#### [Assignment]
Nothing outside the range is wanted. Repeat exactly the lines below from the one with "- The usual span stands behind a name" through the one with "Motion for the".

BEGIN

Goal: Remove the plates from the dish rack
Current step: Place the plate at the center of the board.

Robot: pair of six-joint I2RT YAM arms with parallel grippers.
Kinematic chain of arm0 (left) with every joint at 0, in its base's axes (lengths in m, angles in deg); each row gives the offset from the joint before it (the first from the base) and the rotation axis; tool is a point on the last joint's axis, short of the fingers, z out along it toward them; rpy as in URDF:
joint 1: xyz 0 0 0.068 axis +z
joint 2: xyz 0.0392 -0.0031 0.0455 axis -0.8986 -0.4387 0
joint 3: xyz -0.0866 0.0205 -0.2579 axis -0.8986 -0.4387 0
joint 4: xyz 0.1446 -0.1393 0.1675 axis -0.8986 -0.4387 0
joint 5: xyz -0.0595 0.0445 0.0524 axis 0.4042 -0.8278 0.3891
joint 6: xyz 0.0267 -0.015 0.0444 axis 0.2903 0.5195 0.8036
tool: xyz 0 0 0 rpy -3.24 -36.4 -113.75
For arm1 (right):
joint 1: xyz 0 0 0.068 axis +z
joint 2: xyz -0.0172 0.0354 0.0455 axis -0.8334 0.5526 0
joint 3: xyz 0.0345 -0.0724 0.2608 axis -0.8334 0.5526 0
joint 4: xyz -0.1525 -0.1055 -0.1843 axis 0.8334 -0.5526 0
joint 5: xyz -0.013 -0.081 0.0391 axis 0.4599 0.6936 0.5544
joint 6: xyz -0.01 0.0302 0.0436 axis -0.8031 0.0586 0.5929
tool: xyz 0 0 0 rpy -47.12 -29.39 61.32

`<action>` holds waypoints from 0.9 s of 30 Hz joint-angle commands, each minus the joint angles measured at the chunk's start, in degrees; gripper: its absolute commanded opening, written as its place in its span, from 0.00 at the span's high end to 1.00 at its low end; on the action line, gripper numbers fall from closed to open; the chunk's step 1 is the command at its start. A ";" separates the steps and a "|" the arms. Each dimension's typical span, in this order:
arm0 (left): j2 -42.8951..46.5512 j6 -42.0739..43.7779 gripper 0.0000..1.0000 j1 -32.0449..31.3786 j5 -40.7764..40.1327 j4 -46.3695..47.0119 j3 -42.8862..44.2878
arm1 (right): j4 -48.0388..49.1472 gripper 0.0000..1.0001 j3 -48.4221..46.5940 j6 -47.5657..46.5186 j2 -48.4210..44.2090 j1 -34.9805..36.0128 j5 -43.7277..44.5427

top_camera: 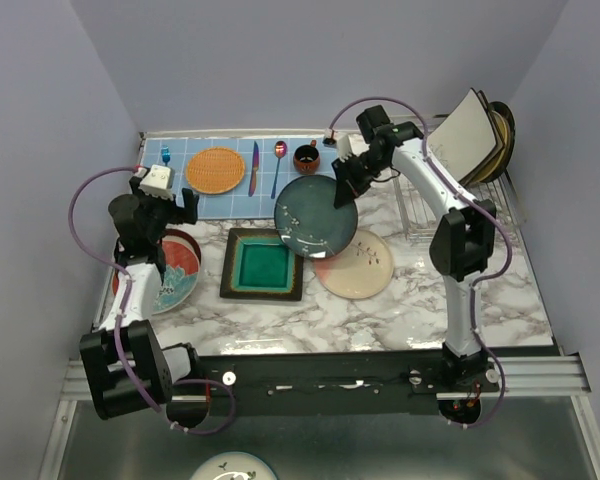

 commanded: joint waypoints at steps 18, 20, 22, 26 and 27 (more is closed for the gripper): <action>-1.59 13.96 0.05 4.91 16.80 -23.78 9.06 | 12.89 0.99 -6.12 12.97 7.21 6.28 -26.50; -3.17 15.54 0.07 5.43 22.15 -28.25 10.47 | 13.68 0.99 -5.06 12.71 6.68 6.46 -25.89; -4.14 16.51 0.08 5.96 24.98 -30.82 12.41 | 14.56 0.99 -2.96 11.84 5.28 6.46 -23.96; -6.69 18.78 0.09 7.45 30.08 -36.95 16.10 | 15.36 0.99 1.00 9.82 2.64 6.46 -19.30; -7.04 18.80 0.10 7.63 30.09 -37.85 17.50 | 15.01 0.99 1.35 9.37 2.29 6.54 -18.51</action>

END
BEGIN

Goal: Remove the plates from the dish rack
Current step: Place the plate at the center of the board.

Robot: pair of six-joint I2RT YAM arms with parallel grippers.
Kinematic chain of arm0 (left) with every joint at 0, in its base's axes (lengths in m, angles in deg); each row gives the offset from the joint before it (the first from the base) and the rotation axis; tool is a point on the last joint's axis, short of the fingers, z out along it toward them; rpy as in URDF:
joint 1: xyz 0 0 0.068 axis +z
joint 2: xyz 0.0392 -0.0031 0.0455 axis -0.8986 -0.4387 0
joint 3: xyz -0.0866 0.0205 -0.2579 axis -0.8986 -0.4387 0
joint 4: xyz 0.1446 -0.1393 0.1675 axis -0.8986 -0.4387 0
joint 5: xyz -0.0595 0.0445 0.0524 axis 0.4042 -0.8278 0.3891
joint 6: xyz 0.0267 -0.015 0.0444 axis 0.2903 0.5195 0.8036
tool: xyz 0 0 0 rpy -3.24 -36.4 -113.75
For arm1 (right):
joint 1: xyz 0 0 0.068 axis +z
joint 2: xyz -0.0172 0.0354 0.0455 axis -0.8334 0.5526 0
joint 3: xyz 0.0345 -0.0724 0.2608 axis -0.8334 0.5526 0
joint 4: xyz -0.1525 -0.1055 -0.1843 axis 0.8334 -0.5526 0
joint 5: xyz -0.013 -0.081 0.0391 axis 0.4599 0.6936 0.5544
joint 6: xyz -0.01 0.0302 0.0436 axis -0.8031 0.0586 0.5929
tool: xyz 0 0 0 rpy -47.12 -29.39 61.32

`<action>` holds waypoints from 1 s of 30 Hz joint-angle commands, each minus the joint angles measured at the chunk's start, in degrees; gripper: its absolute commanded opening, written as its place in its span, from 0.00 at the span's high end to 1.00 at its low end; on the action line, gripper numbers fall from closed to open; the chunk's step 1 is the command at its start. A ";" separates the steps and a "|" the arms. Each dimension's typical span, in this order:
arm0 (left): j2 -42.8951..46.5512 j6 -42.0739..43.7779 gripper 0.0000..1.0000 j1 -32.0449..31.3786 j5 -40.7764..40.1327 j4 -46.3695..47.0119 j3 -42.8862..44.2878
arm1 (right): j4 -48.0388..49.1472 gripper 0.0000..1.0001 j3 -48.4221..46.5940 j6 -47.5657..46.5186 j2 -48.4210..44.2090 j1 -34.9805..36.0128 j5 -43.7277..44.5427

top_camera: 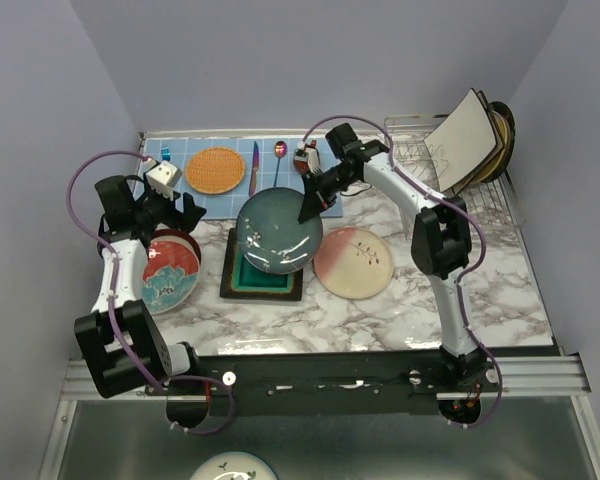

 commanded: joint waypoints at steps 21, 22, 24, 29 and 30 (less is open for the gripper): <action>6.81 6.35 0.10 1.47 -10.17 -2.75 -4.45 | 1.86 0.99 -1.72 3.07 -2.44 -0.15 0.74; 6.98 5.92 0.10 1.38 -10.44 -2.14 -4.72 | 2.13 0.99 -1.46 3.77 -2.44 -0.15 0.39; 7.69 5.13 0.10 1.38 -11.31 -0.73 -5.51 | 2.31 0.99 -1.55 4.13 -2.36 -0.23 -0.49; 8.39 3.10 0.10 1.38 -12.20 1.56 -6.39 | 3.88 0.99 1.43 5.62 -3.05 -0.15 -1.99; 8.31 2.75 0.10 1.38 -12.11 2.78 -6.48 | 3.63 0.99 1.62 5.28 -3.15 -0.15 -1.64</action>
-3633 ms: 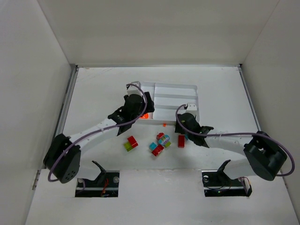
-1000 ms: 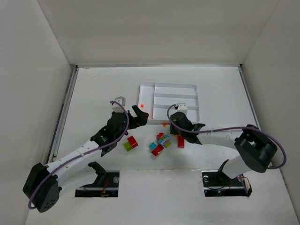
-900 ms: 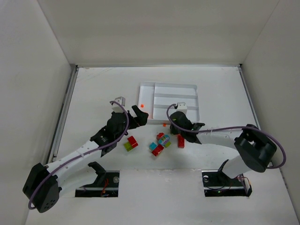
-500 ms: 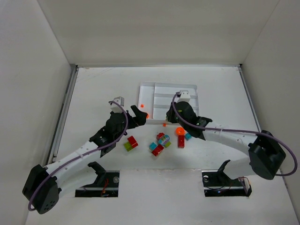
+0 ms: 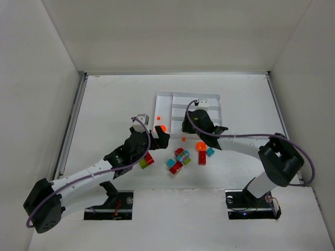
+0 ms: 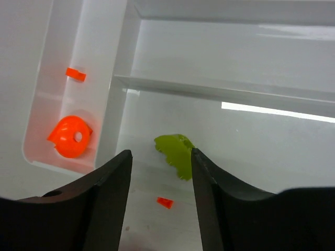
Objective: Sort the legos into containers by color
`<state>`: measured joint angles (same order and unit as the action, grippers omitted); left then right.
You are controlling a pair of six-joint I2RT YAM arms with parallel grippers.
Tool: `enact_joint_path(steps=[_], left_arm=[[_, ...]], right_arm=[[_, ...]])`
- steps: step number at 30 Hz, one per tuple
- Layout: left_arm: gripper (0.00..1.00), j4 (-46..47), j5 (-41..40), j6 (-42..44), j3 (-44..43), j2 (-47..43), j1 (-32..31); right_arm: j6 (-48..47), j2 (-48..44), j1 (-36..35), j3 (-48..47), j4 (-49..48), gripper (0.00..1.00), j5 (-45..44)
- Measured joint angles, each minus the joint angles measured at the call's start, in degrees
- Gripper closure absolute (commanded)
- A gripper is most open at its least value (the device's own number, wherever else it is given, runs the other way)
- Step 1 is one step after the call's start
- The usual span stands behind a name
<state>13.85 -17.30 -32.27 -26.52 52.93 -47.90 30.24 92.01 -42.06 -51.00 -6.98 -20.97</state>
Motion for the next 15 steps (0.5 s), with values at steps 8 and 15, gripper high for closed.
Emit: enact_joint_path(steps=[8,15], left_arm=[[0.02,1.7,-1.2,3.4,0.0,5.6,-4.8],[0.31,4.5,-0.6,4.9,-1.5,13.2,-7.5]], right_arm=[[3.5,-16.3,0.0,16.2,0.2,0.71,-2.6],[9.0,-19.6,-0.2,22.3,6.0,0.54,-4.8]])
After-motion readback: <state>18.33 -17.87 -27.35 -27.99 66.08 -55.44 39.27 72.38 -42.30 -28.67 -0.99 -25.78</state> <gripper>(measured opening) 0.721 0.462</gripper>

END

#### [Solution for this problem]
- The usual span stands behind a name
<state>13.85 -17.30 -32.27 -26.52 52.93 -47.90 30.24 92.01 -42.06 -51.00 -6.98 -20.97</state>
Motion for the next 15 steps (0.5 s), with values at steps 8 and 15, gripper high for closed.

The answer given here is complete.